Identify types of food-borne illnesses (i.e., pathogenic and parasitic infections).
Identification should include
- distinguishing between infections and intoxication
- examples of pathogens, such as
- Escherichia coli (E coli)
- shigella
- salmonella
- salmonella type E
- Clostridium botulinum
- listeria
- parasitic infections
- blastocystis
- cryptosporidiosis
- trichinosis
- viruses
- hepatitis A
- norovirus.
Process/Skill Questions:
Thinking
- How do toxins differ from microorganisms?
- Why do experts suggest eating certain kinds of fish no more than once a week? If they can be unhealthy to eat, why suggest eating them?
Communication
- What are some reliable sources of information about required cooking time and temperature for preventing food-borne illnesses?

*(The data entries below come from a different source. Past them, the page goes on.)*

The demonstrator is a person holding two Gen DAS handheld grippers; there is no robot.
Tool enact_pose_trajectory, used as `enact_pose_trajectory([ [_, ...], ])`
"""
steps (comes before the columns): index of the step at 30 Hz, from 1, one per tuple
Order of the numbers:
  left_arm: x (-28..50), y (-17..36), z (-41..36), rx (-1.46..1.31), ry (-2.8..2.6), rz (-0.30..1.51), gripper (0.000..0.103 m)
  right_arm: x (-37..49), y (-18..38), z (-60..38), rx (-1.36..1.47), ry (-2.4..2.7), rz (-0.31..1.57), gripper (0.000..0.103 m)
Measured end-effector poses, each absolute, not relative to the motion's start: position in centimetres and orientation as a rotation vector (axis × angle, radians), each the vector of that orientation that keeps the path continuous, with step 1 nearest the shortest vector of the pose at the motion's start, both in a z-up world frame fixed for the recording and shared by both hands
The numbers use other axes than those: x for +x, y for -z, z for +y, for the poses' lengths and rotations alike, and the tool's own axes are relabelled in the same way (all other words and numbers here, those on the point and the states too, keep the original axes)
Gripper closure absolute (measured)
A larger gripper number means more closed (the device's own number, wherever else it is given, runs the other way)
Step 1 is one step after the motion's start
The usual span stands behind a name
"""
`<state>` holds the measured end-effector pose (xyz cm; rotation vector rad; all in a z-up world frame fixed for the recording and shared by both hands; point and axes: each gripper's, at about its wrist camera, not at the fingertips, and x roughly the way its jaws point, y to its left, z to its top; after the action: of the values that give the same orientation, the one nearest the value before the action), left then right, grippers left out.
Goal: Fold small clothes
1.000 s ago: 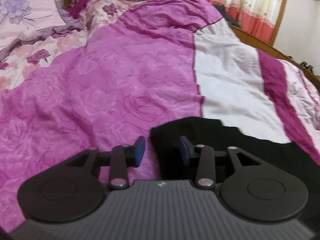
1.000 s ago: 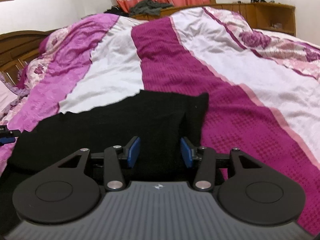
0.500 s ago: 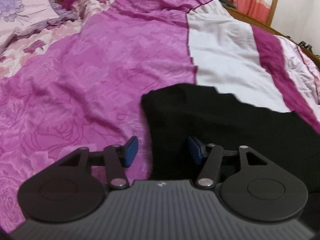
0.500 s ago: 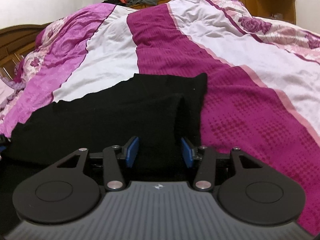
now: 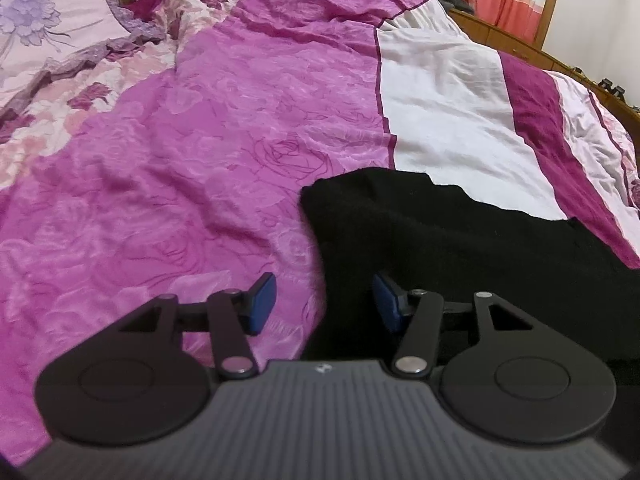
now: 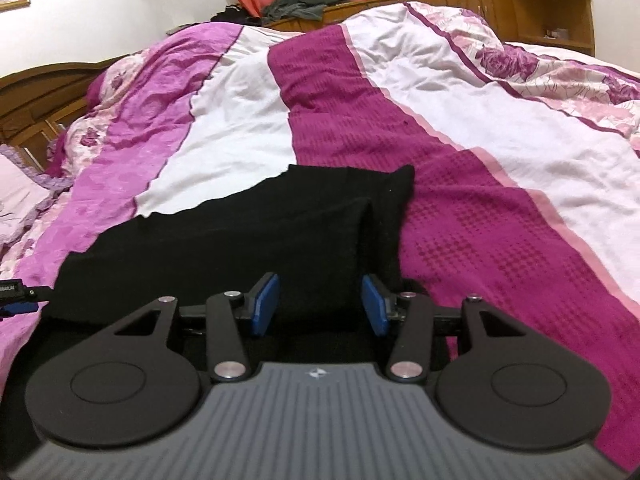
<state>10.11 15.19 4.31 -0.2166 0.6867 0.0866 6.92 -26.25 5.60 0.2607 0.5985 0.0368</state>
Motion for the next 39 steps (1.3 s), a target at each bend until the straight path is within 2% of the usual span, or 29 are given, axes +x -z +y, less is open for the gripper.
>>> enact_pose_trajectory([
  [11, 4.1, -6.5, 14.5, -0.167, -0.050, 0.738, 0.047, 0.1, -7.5, -26.8, 0.255, -0.043, 0.613, 0.048],
  [27, -3.2, -5.4, 14.6, -0.211, -0.043, 0.837, 0.047, -7.7, -6.4, -28.4, 0.289, -0.025, 0.707, 0.048],
  [39, -6.4, -4.1, 14.3, -0.193, -0.015, 0.885, 0.047, -10.0, -5.2, -28.4, 0.263, -0.038, 0.786, 0.048],
])
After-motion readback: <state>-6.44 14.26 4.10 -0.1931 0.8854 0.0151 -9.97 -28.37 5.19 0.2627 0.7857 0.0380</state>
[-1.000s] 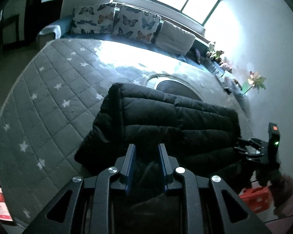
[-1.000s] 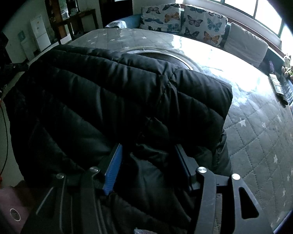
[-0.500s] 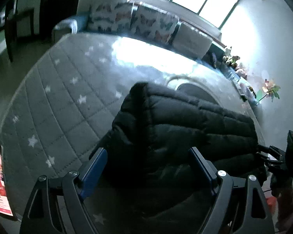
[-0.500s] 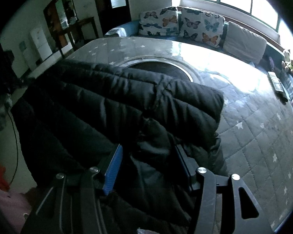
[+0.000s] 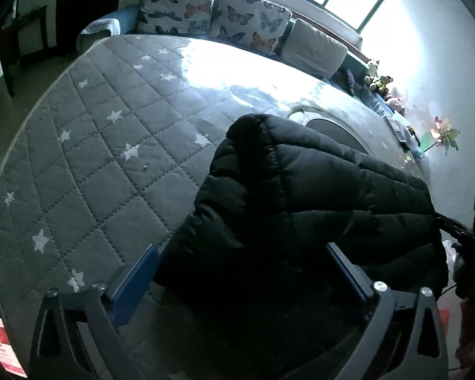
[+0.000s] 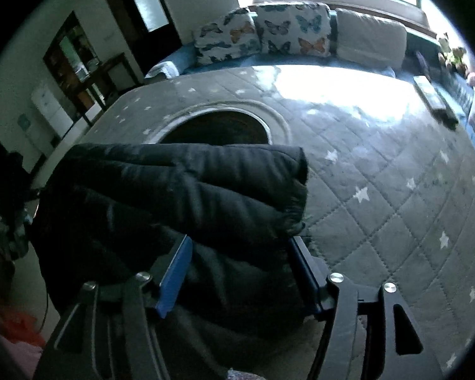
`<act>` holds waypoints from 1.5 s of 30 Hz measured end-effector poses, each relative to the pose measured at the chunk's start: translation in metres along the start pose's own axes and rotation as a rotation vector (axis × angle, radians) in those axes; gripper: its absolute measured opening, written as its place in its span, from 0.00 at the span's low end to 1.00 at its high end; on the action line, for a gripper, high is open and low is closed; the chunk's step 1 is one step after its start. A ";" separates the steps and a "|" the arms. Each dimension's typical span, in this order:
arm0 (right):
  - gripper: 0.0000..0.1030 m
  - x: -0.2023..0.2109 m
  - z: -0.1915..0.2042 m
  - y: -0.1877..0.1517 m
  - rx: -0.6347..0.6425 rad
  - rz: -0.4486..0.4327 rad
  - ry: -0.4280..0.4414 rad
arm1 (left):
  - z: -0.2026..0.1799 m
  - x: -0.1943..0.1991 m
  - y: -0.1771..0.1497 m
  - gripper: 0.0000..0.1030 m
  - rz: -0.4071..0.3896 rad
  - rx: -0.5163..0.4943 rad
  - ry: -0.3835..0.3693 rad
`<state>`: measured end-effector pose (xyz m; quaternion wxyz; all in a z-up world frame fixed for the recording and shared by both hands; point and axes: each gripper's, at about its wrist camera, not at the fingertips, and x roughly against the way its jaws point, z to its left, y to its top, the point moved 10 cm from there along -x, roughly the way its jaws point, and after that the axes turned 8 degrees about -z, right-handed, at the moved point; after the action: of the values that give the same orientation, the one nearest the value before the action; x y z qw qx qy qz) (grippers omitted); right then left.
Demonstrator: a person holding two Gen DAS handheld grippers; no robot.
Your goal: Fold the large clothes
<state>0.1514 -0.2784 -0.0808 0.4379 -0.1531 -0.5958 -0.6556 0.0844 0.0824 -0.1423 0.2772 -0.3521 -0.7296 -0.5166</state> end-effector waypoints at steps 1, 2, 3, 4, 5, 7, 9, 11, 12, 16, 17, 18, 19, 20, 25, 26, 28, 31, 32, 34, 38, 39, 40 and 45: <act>0.72 -0.004 -0.003 0.000 -0.014 0.005 0.011 | 0.002 -0.003 -0.002 1.00 0.005 0.013 -0.011; 0.75 -0.007 -0.006 -0.001 -0.028 0.009 0.020 | 0.004 -0.005 -0.003 1.00 0.008 0.022 -0.022; 0.80 -0.011 -0.009 0.000 -0.040 0.010 0.030 | 0.005 -0.008 -0.003 1.00 0.009 0.026 -0.028; 0.84 -0.011 -0.010 0.000 -0.047 0.010 0.040 | 0.006 -0.010 -0.004 1.00 0.012 0.030 -0.040; 0.85 -0.014 -0.013 -0.001 -0.058 0.014 0.057 | 0.007 -0.013 -0.005 1.00 0.015 0.033 -0.044; 0.97 -0.018 -0.017 -0.002 -0.069 0.014 0.072 | 0.008 -0.018 -0.006 1.00 0.018 0.026 -0.048; 0.99 -0.026 -0.021 -0.005 -0.091 0.024 0.106 | 0.008 -0.021 -0.005 1.00 0.018 0.004 -0.046; 1.00 -0.032 -0.024 -0.008 -0.123 0.040 0.156 | 0.007 -0.024 -0.005 1.00 0.020 -0.005 -0.043; 1.00 -0.035 -0.027 -0.010 -0.143 0.050 0.178 | 0.007 -0.026 -0.005 1.00 0.022 -0.008 -0.042; 1.00 -0.043 -0.030 -0.018 -0.211 0.097 0.248 | 0.005 -0.031 -0.004 1.00 0.024 -0.015 -0.042; 1.00 -0.046 -0.029 -0.020 -0.230 0.107 0.267 | 0.005 -0.032 -0.004 1.00 0.024 -0.016 -0.043; 1.00 -0.045 -0.029 -0.021 -0.232 0.103 0.275 | 0.005 -0.033 -0.004 1.00 0.025 -0.018 -0.045; 1.00 -0.044 -0.029 -0.021 -0.229 0.105 0.276 | 0.004 -0.035 -0.004 1.00 0.025 -0.018 -0.049; 1.00 -0.044 -0.028 -0.021 -0.226 0.108 0.275 | 0.005 -0.034 -0.004 1.00 0.025 -0.017 -0.053; 1.00 -0.043 -0.023 -0.019 -0.248 0.133 0.301 | 0.004 -0.041 -0.005 1.00 0.020 -0.019 -0.072; 1.00 -0.043 -0.021 -0.020 -0.249 0.139 0.302 | 0.004 -0.041 -0.005 1.00 0.019 -0.018 -0.074; 1.00 -0.043 -0.016 -0.021 -0.255 0.152 0.309 | 0.003 -0.043 -0.006 1.00 0.023 -0.010 -0.088; 1.00 -0.041 -0.015 -0.023 -0.263 0.162 0.315 | 0.005 -0.047 -0.007 1.00 0.040 0.008 -0.113; 1.00 -0.040 -0.012 -0.024 -0.267 0.170 0.322 | 0.006 -0.048 -0.007 1.00 0.044 0.013 -0.118; 1.00 -0.038 -0.012 -0.026 -0.269 0.174 0.323 | 0.006 -0.051 -0.007 1.00 0.054 0.018 -0.129; 1.00 -0.030 -0.008 -0.032 -0.260 0.181 0.334 | 0.007 -0.054 -0.005 1.00 0.062 0.009 -0.122; 1.00 -0.028 -0.007 -0.033 -0.254 0.182 0.329 | 0.007 -0.055 -0.005 1.00 0.060 0.004 -0.115; 1.00 -0.027 -0.005 -0.035 -0.251 0.183 0.324 | 0.006 -0.055 -0.004 1.00 0.055 -0.003 -0.105; 0.99 -0.025 -0.001 -0.038 -0.247 0.189 0.309 | 0.000 -0.059 -0.002 1.00 0.042 -0.038 -0.077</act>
<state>0.1379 -0.2734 -0.1239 0.5617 -0.1584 -0.4198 -0.6951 0.1183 0.0682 -0.1891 0.2530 -0.3924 -0.7223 -0.5103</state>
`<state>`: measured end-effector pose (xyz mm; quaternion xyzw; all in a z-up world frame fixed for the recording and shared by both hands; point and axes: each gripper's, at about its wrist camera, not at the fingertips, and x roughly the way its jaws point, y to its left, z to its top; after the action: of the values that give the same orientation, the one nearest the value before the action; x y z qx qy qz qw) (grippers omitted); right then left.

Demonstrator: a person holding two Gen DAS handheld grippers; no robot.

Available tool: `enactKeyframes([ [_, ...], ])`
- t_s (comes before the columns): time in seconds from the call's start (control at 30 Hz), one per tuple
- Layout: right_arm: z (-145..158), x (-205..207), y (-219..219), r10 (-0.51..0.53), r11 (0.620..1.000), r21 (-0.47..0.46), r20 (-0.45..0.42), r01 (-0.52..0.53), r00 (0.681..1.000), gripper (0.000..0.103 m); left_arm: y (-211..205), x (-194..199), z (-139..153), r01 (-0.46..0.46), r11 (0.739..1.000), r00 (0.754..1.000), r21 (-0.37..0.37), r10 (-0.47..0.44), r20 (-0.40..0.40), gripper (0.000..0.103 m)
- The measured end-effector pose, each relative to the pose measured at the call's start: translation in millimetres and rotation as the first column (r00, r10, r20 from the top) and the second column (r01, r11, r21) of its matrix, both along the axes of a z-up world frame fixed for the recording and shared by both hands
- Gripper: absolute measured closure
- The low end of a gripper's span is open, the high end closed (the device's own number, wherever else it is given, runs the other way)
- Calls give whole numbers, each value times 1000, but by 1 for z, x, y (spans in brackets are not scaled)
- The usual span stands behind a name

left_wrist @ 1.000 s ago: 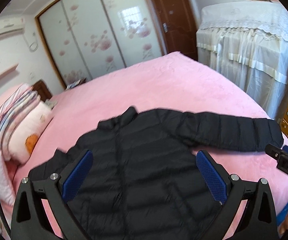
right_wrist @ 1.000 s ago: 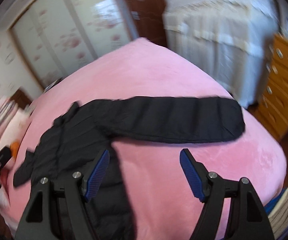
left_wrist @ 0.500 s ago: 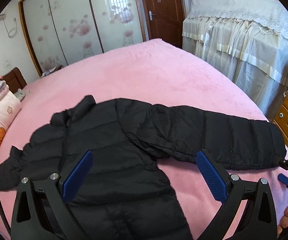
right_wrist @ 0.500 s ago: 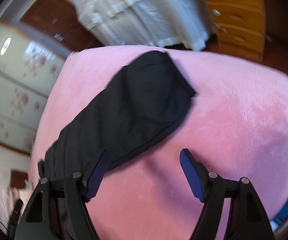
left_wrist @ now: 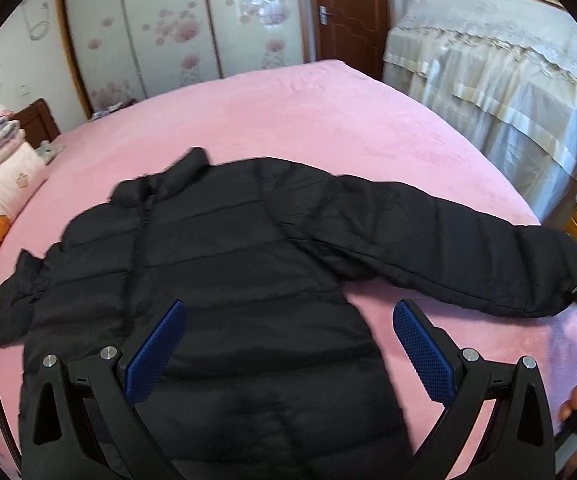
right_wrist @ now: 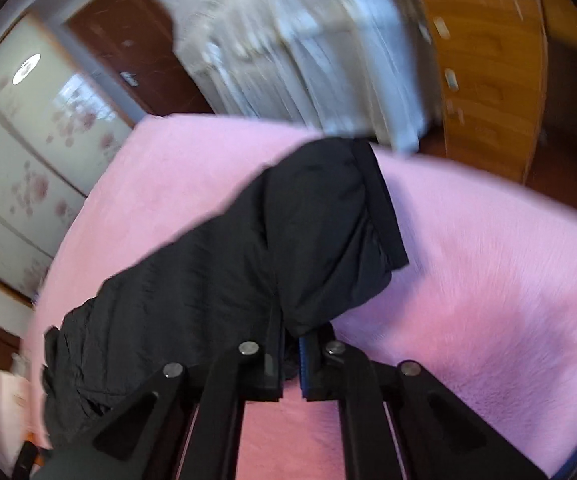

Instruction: Fold large clothes

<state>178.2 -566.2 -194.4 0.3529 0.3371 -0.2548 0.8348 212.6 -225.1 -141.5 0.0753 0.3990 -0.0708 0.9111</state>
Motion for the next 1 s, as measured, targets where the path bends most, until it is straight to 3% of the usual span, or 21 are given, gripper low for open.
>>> enactKeyframes([
  [0.17,81,17,60,143,970,-214,129,-114,981,99,59,-3,16,-98,994,994,-50,100,36,1],
  [0.23,114,28,91,240,943,-277,187,-183,953,99,85,-3,23,-136,987,989,-89,140,43,1],
  [0.33,159,51,148,409,880,-361,249,-308,878,99,132,-5,32,-224,964,971,-144,234,57,1],
  [0.47,187,88,231,590,777,-438,256,-453,766,99,197,-9,35,-344,913,929,-218,365,65,1],
  [0.57,183,119,296,686,701,-452,214,-552,696,99,236,-7,29,-412,883,904,-227,428,24,1],
  [0.8,121,195,425,793,561,-449,48,-696,608,95,303,-5,5,-507,830,857,-233,514,-35,1],
  [0.87,97,210,441,814,534,-406,9,-741,581,93,314,-3,-1,-511,828,855,-231,518,-33,1],
  [0.9,80,218,455,834,503,-365,-31,-783,551,92,317,-2,-4,-512,829,854,-223,519,-30,1],
  [1.0,52,224,470,858,472,-254,-89,-844,507,88,328,6,-13,-506,841,860,-190,510,-32,1],
])
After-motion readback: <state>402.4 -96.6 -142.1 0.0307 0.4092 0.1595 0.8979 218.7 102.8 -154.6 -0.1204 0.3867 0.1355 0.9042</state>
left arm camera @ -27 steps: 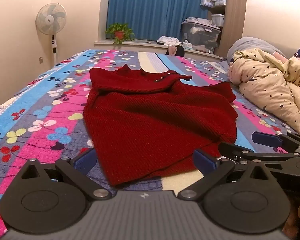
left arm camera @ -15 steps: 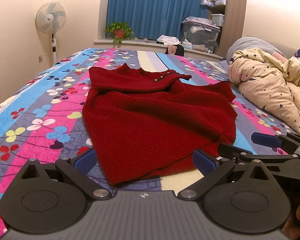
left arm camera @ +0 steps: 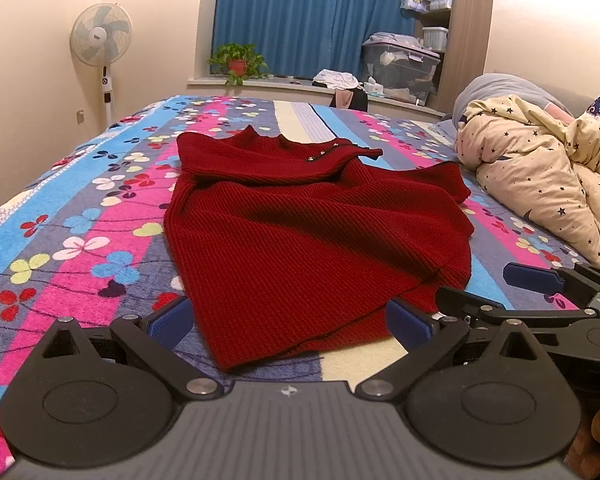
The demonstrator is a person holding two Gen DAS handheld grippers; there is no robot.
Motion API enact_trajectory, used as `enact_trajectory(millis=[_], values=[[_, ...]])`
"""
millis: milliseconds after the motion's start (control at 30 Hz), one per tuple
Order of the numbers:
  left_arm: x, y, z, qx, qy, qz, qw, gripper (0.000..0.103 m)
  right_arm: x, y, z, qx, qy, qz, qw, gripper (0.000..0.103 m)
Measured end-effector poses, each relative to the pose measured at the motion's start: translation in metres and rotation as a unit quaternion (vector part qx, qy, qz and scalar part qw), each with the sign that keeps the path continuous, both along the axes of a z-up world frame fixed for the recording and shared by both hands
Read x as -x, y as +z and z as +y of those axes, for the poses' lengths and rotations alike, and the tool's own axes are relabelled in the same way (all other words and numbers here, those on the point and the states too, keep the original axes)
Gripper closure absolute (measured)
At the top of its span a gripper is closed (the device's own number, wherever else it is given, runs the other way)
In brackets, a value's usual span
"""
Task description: Fold small clothes
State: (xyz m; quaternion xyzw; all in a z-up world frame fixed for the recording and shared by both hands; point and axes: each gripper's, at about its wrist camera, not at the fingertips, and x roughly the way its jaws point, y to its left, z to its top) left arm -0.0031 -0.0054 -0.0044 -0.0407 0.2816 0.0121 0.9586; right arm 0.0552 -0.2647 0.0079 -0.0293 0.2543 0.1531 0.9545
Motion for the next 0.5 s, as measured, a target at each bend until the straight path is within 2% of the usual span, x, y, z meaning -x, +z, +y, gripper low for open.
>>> enact_trajectory(millis=[500], values=[[-0.0019, -0.0015, -0.0005, -0.002, -0.002, -0.001, 1.0000, 0.001, 0.0001, -0.0001, 0.0013, -0.002, -0.001, 0.005, 1.000, 0.023]])
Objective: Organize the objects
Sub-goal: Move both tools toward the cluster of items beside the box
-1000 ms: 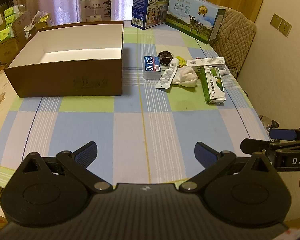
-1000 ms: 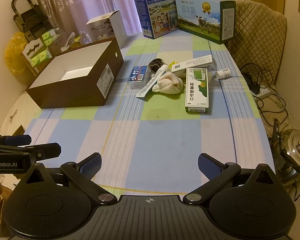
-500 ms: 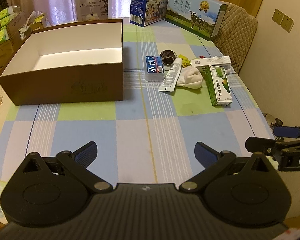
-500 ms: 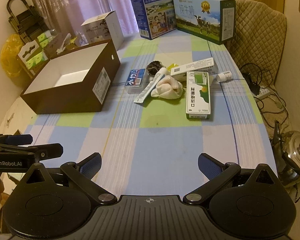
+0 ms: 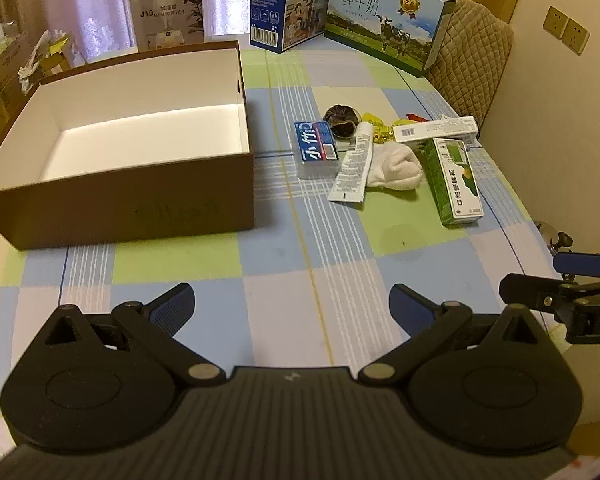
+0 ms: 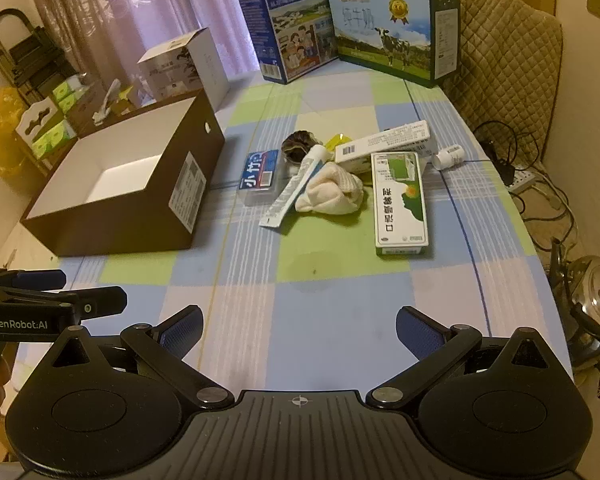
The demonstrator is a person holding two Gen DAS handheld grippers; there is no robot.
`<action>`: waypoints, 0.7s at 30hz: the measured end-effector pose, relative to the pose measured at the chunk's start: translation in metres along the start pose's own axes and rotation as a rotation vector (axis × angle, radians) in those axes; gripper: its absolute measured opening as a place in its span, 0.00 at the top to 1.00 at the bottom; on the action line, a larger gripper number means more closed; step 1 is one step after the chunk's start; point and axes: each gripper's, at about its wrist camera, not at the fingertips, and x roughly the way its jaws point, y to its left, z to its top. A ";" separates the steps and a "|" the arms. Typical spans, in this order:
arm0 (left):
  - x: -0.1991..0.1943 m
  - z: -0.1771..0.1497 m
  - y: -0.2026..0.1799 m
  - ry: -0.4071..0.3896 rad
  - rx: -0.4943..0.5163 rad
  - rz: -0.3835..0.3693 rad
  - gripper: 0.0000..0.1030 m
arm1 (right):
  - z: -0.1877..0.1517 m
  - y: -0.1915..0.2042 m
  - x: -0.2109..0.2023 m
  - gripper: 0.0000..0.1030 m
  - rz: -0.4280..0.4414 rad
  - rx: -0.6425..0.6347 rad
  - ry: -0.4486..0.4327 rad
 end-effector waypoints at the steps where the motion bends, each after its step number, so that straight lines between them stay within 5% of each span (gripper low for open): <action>1: 0.002 0.002 0.002 0.001 0.004 -0.002 0.01 | 0.002 0.001 0.002 0.02 -0.002 0.004 0.000; 21: 0.033 0.029 0.026 0.045 0.095 -0.047 0.01 | 0.010 0.012 0.027 0.03 -0.053 0.104 -0.041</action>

- What are potentially hazardous foods?
- What strategies can be used to communicate the importance of time and temperature controls?
Leadership
- What criteria should be used to analyze the food handling conditions in a grocery store? In a restaurant?
- How has modern technology aided in preventing food-borne illnesses?
Management
- Why should gloved hands be treated just like bare hands when preparing food?
- Why is it necessary to use thermometers when cooking?
- What social eating events may promote a setting for food-borne illnesses?